# [TASK DETAILS]
Begin with the line that holds "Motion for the" and repeat each line after it exactly, ending with the last line of the listing.

<<<<

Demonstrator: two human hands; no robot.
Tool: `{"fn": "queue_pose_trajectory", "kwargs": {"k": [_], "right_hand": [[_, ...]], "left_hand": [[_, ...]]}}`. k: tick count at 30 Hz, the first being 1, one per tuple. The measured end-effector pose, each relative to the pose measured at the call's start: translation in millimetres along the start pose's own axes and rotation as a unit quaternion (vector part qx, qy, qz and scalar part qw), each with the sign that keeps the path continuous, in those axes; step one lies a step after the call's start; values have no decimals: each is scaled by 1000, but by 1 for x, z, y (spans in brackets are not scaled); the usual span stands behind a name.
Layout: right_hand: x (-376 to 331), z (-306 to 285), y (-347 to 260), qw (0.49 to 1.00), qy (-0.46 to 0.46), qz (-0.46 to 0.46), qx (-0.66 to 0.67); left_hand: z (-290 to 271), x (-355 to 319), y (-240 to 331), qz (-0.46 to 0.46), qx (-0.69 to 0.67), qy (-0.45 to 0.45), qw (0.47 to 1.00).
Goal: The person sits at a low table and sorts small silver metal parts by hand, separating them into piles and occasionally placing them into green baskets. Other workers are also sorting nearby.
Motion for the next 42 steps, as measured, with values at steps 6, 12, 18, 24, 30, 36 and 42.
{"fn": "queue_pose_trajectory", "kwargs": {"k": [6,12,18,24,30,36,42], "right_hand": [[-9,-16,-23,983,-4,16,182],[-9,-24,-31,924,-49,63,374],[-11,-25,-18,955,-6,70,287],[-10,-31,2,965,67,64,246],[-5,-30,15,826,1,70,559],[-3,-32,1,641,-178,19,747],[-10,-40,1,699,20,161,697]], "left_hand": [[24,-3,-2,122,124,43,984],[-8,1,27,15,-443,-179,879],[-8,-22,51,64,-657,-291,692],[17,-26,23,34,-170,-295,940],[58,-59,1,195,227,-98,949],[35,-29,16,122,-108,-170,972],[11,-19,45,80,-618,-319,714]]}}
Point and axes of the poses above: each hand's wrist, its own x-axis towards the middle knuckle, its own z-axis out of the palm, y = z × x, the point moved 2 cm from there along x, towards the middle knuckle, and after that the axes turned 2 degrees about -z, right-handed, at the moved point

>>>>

# [ANSWER SECTION]
Motion for the next 42 steps, as measured, with values at steps 6, 12, 18, 24, 30, 36 and 42.
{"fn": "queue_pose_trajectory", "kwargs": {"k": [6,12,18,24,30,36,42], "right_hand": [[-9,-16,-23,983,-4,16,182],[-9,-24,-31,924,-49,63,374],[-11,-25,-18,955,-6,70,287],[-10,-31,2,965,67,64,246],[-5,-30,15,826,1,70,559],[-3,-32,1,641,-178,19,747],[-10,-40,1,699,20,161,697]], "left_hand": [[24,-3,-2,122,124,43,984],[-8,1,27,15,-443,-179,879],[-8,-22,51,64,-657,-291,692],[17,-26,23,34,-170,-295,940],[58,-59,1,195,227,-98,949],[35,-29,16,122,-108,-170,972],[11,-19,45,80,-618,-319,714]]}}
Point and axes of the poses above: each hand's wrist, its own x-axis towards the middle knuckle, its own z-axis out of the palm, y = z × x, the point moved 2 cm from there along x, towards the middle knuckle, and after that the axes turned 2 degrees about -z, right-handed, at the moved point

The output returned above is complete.